Les économistes de TD Securities voient trois scénarios pour la paire EUR/USD en fonction de la décision de la BCE sur le taux d'intérêt.
1. Scénario "faucon" (probabilité de 35%)
La BCE augmentera son taux de 50 points de base. Les déclarations d'intention resteront globalement les mêmes qu'en mars. Les préoccupations générales concernant la pression soutenue du marché du travail sur les prix resteront au premier plan. Cependant, le régulateur ne prendra pas d'engagement en faveur d'une nouvelle hausse des taux et restera entièrement dépendant des données. Il n'y aura pas de mise à jour sur la réduction de la taille du programme APP au second semestre. Dans ce scénario, la paire EUR/USD augmentera de 1%.

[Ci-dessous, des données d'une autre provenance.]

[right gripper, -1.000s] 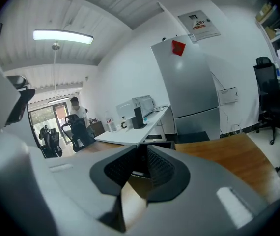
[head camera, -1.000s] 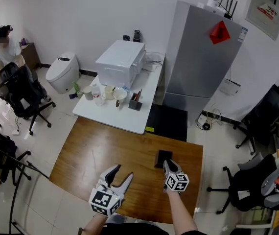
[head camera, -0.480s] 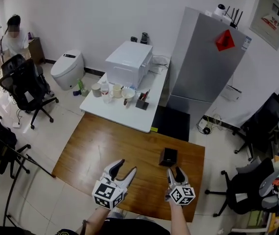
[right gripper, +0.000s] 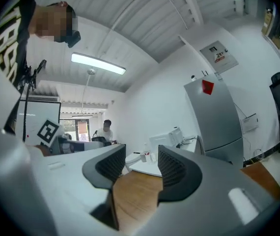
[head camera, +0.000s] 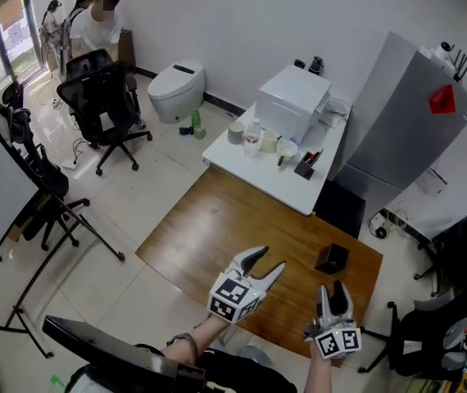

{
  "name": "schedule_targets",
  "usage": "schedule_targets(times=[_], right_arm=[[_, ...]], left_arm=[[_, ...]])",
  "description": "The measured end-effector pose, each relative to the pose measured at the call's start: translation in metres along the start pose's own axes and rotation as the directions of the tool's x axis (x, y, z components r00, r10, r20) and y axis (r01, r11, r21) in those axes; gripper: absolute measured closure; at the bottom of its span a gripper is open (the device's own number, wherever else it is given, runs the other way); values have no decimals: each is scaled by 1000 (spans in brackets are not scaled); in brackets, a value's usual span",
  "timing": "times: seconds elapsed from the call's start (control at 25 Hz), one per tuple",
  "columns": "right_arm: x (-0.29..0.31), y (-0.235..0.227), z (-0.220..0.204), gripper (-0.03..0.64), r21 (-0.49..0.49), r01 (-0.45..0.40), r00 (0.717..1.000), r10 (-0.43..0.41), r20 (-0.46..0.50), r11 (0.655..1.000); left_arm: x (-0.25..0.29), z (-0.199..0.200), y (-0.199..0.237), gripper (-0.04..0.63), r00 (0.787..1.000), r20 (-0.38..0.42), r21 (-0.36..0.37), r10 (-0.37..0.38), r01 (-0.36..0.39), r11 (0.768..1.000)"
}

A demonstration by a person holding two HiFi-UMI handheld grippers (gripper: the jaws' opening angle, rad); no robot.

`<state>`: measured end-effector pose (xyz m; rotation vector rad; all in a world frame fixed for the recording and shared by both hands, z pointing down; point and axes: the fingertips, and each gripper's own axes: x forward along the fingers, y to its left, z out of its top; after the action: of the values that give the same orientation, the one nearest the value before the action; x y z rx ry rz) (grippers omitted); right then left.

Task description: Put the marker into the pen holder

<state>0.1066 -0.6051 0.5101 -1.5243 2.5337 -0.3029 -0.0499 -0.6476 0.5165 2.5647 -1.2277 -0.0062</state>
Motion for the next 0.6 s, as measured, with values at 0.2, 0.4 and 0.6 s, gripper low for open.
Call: schedule_targets(times=[0.2, 0.4, 0.6], right_arm=[[3, 34, 37, 417, -119, -23, 999, 27, 38, 993], [-28, 47, 52, 417, -144, -20, 996, 32, 84, 989], [-109, 45, 54, 417, -166, 16, 994, 3, 114, 986]], left_arm=[[-15, -1, -7, 374, 999, 9, -5, -43, 43, 999], [-25, 8, -31, 382, 998, 42, 36, -53, 52, 998], [-44, 0, -87, 385, 996, 62, 75, -68, 63, 995]])
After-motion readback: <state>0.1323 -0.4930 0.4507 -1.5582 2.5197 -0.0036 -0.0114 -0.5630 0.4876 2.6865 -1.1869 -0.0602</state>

2. Scénario de base (probabilité de 45%)
La BCE augmentera son taux de 25 points de base, car l'inflation dans la zone euro est encore trop élevée, le marché du travail est fort et la région a évité la récession cet hiver. Le passage du pic de stress dans le système bancaire permettra au régulateur de réactiver les déclarations d'intention concernant une hausse des taux en juin. La décision sur le rythme de réduction de l'APP au second semestre est reportée à juin.
Dans ce cas, la paire EUR/USD augmentera de 0,15%.
3. Scénario "colombe" (probabilité de 20%)
La BCE prend la décision d'augmenter le taux de 25 points de base, mais s'abstient de tout changement significatif dans les déclarations d'intention, laissant les données entrantes guider l'action. Cela signifie qu'une nouvelle augmentation du taux est tout à fait possible, mais pour le moment, la BCE ne peut pas fournir de détails spécifiques. Aucun changement ne sera apporté aux schémas APP/TLTRO.
Dans ce scénario, la paire EUR/USD chutera de 0,75%.
Les stratèges de Commerzbank estiment que tout recul de la paire de devises principale doit rester limité.
"Nous pensons que les attentes du marché concernant une nouvelle augmentation des taux de la part de la BCE de près de 75 points de base sont trop optimistes. Tôt ou tard, une correction sera nécessaire et l'euro ne pourra probablement pas en sortir indemne. Cependant, nous pensons que les niveaux actuels de l'EUR/USD sont fondamentalement justifiés", ont-ils noté.
"Pour l'euro, il n'a pas d'importance si le pic du taux d'intérêt est de 25 points de base plus élevé ou plus bas. L'essentiel est que la BCE devrait maintenir ce niveau de taux d'intérêt face à une inflation plus élevée. La réunion d'aujourd'hui de la BCE ne devrait pas changer ce point de vue, même si le régulateur ne peut pas éviter de commencer les discussions sur la fin du cycle de hausse des taux. Et surtout tant que les facteurs immédiats d'incertitude sont principalement d'origine américaine (plafond de la dette publique, stress dans le secteur financier), tout recul de l'EUR/USD devrait rester limité", a ajouté Commerzbank.
Le risque à court terme pour le dollar est le rapport sur le marché du travail américain pour avril, qui sera publié demain.
Le calendrier économique indique une baisse du nombre d'emplois à 180 000 après que l'économie américaine a créé 236 000 emplois le mois précédent.
Il est possible que les statistiques de vendredi reflètent une vague de licenciements annoncée en décembre-janvier.
Dans ce scénario, le marché ne fera que renforcer l'idée qu'une baisse des taux de la Fed d'au moins 75 points de base serait appropriée. En conséquence, le billet vert sera sous pression.
Compte tenu du fait que le minimum d'avril autour de 100,50 ne semble plus être un support solide, l'USD risque de tomber en dessous de 100. Ensuite, les "ours" du dollar pourraient viser 98.
En ce qui concerne la paire EUR/USD, le niveau de 1,1050 forme une barrière descendante sur le chemin de 1,1020 et 1,0990.
La résistance initiale se situe à 1,1100. Si la paire parvient à transformer ce niveau en support, elle pourra se diriger d'abord vers 1,1150, puis vers 1,1200.